(YOUR OBJECTIVE): Return every line below in which "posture" appears.

(RECORDED INFORMATION):
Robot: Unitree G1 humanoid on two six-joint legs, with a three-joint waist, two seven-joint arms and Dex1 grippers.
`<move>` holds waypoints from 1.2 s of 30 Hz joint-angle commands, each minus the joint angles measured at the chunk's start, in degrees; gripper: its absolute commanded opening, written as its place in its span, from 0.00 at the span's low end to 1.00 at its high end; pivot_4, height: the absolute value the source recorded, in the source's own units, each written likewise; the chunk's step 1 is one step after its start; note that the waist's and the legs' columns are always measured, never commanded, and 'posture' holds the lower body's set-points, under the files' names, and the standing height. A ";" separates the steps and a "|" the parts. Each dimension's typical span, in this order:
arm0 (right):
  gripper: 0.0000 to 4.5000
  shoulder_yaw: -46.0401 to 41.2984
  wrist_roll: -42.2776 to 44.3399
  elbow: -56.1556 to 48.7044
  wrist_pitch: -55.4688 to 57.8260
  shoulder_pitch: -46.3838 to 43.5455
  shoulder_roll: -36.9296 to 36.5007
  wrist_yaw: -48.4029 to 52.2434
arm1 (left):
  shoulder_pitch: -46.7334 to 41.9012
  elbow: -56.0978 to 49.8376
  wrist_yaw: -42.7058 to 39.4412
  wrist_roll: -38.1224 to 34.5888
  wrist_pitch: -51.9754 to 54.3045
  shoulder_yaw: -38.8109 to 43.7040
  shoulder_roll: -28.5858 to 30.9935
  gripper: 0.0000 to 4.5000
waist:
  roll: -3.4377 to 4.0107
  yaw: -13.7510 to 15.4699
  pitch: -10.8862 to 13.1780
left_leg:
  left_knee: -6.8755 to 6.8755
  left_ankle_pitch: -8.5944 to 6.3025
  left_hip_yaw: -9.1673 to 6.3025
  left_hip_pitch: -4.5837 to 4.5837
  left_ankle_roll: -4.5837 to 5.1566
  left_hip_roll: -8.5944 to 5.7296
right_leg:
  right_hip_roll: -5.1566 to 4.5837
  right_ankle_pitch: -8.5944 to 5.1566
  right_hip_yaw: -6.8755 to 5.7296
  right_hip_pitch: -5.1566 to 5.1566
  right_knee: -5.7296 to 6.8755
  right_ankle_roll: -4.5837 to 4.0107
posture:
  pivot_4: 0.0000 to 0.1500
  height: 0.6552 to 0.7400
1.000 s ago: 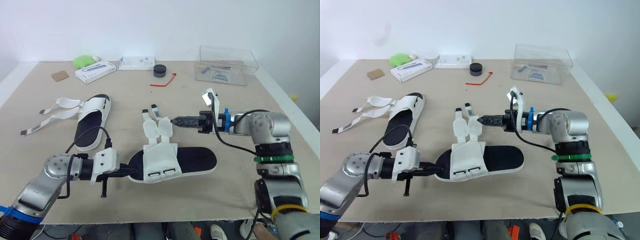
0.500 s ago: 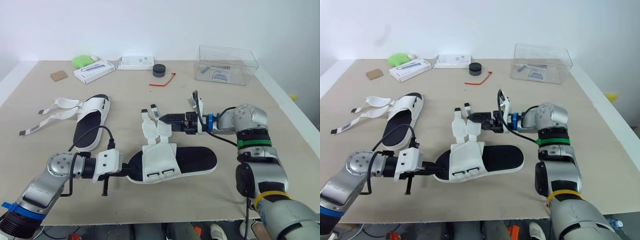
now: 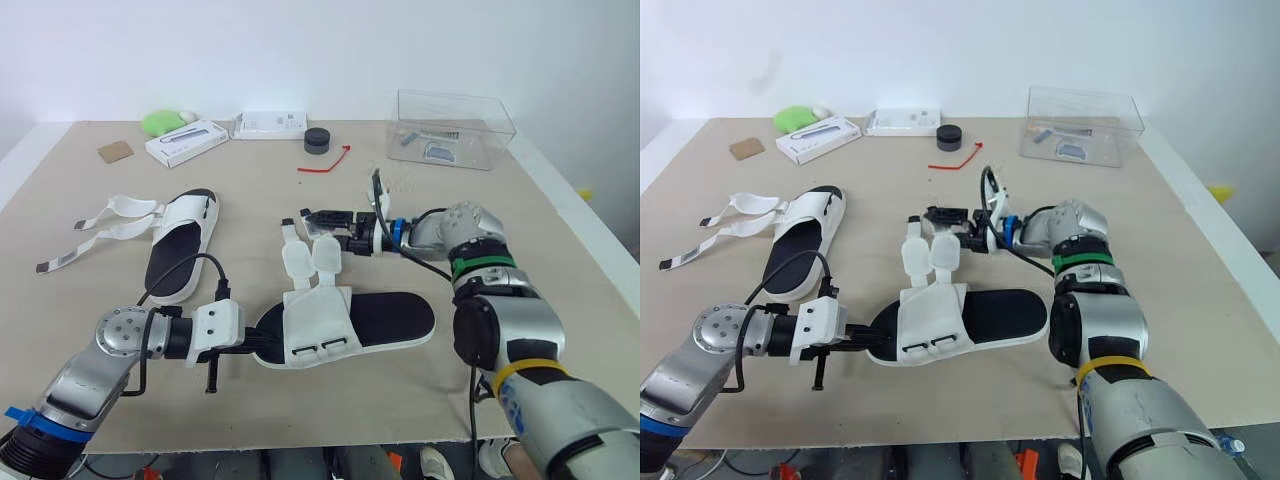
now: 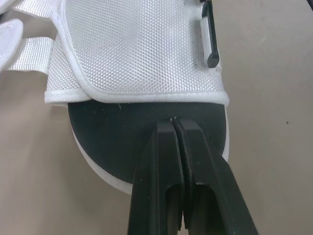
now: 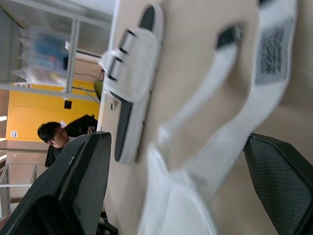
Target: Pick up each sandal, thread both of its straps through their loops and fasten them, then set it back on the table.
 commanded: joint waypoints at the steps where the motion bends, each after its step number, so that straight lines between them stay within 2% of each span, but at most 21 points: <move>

(ANSWER FOR THE TASK):
`<move>` holds waypoints from 1.2 s of 30 Hz joint-angle commands, each minus the joint angles measured at the chunk's start, in degrees; gripper: its absolute commanded opening, written as its place in its span, from 0.00 at the span's low end to 1.00 at its high end; pivot_4, height: the absolute value the source recorded, in the source's own units, each written likewise; the chunk's step 1 is one step after its start; note that the waist's and the legs' columns are always measured, never commanded, and 'posture' holds the lower body's set-points, under the files' names, and the standing height. A ";" separates the steps and a "|" the parts. Each dimension's typical span, in this order:
posture:

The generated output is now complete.